### THE DATA

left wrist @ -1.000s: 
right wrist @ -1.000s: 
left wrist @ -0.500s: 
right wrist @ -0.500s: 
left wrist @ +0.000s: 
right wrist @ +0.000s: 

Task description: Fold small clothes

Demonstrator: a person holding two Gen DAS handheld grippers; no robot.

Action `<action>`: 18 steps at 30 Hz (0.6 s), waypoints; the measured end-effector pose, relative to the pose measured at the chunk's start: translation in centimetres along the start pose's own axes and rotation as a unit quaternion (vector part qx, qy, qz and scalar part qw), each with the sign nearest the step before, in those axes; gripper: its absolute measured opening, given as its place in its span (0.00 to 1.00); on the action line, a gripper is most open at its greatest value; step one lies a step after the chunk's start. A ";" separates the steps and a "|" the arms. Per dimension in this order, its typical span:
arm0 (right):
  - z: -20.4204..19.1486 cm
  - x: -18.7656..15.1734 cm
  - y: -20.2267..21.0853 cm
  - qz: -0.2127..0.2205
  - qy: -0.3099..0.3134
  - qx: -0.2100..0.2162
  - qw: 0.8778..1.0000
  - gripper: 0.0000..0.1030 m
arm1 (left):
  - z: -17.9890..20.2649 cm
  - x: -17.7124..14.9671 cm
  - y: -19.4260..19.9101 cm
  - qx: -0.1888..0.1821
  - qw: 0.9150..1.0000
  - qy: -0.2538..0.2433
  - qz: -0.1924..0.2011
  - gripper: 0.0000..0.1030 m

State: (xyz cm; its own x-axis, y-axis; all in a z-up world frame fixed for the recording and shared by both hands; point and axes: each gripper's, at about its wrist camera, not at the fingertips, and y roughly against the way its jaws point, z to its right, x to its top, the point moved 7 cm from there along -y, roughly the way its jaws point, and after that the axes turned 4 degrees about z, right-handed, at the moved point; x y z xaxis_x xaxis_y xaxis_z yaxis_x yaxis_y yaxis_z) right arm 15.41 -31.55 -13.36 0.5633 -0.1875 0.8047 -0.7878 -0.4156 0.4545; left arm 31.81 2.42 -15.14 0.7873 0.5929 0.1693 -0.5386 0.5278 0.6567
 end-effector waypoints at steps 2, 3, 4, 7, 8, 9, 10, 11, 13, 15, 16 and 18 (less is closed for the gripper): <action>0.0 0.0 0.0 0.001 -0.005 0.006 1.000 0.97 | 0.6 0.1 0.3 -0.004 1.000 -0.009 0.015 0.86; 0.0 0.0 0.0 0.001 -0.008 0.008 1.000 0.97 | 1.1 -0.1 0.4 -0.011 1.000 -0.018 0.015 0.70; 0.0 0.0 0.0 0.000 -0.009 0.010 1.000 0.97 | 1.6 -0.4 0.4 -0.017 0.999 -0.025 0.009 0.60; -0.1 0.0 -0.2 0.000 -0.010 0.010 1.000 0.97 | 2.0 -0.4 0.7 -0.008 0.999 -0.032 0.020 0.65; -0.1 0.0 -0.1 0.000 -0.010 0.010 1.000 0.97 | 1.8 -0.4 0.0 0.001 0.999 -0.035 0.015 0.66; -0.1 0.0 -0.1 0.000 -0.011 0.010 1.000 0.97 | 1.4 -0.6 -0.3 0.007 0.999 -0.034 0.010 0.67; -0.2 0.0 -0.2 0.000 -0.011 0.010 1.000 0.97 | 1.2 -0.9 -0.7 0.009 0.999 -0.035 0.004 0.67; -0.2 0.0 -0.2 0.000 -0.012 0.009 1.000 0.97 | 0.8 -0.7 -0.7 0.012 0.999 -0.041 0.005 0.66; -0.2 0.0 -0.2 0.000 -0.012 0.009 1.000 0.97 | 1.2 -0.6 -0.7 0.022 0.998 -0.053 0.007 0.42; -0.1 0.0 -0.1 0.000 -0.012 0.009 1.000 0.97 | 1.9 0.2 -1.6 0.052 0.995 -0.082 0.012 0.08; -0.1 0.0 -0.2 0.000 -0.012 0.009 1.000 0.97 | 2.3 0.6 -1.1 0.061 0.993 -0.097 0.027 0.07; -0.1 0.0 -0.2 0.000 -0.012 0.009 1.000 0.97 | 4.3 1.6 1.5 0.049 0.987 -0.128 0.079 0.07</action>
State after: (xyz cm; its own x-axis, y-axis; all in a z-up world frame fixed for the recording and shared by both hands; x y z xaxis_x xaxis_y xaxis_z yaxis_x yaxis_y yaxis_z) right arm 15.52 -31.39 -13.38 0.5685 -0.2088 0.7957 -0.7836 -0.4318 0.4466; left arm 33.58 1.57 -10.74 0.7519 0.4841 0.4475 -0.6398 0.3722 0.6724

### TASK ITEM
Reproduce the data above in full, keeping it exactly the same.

### RESULT BELOW
left wrist @ -1.000s: 
right wrist @ -1.000s: 
left wrist @ -0.500s: 
right wrist @ -0.500s: 
left wrist @ +0.000s: 
right wrist @ +0.000s: 

Task description: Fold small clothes

Demonstrator: a person holding two Gen DAS handheld grippers; no robot.

Action `<action>`: 18 steps at 30 Hz (0.6 s), waypoints; the measured end-effector pose, relative to the pose measured at the chunk's start: translation in centimetres along the start pose's own axes and rotation as a unit quaternion (vector part qx, qy, qz and scalar part qw), each with the sign nearest the step before, in those axes; gripper: its absolute measured opening, given as its place in its span (0.00 to 1.00); on the action line, a gripper is most open at its greatest value; step one lies a step after the chunk's start. A ";" separates the steps and a "|" the arms. Per dimension in this order, its typical span:
arm0 (right):
  - z: -20.4204..19.1486 cm
  - x: -18.7656..15.1734 cm
  - y: -20.2267..21.0853 cm
  - qz: -0.2127..0.2205
  - qy: -0.3099..0.3134
  - qx: -0.2100..0.2162
  - qw: 0.8778..1.0000
  - gripper: 0.0000..0.1030 m
arm1 (left):
  - z: -17.9890..20.2649 cm
  - x: -17.7124..14.9671 cm
  - y: -19.4260..19.9101 cm
  - qx: -0.1888..0.1821
  - qw: 0.9150..1.0000
  - qy: -0.2538..0.2433
  - qz: -0.1924..0.2011
  - gripper: 0.0000..0.1030 m

State: (xyz cm; its own x-axis, y-axis; all in a z-up world frame fixed for the recording and shared by both hands; point and axes: each gripper's, at about its wrist camera, not at the fingertips, and y roughly against the way its jaws point, z to its right, x to its top, the point moved 7 cm from there along -y, roughly the way its jaws point, and after that the axes turned 4 degrees about z, right-handed, at the moved point; x y z xaxis_x xaxis_y xaxis_z yaxis_x yaxis_y yaxis_z) right arm 15.41 -31.55 -13.36 0.5633 -0.1875 0.8047 -0.7878 -0.4156 0.4545; left arm 31.81 2.42 -15.14 0.7873 0.5929 0.1693 -0.5386 0.5278 0.6567
 end-effector waypoints at steps 2, 3, 4, 7, 8, 9, 10, 11, 13, 15, 16 and 18 (less is closed for the gripper): <action>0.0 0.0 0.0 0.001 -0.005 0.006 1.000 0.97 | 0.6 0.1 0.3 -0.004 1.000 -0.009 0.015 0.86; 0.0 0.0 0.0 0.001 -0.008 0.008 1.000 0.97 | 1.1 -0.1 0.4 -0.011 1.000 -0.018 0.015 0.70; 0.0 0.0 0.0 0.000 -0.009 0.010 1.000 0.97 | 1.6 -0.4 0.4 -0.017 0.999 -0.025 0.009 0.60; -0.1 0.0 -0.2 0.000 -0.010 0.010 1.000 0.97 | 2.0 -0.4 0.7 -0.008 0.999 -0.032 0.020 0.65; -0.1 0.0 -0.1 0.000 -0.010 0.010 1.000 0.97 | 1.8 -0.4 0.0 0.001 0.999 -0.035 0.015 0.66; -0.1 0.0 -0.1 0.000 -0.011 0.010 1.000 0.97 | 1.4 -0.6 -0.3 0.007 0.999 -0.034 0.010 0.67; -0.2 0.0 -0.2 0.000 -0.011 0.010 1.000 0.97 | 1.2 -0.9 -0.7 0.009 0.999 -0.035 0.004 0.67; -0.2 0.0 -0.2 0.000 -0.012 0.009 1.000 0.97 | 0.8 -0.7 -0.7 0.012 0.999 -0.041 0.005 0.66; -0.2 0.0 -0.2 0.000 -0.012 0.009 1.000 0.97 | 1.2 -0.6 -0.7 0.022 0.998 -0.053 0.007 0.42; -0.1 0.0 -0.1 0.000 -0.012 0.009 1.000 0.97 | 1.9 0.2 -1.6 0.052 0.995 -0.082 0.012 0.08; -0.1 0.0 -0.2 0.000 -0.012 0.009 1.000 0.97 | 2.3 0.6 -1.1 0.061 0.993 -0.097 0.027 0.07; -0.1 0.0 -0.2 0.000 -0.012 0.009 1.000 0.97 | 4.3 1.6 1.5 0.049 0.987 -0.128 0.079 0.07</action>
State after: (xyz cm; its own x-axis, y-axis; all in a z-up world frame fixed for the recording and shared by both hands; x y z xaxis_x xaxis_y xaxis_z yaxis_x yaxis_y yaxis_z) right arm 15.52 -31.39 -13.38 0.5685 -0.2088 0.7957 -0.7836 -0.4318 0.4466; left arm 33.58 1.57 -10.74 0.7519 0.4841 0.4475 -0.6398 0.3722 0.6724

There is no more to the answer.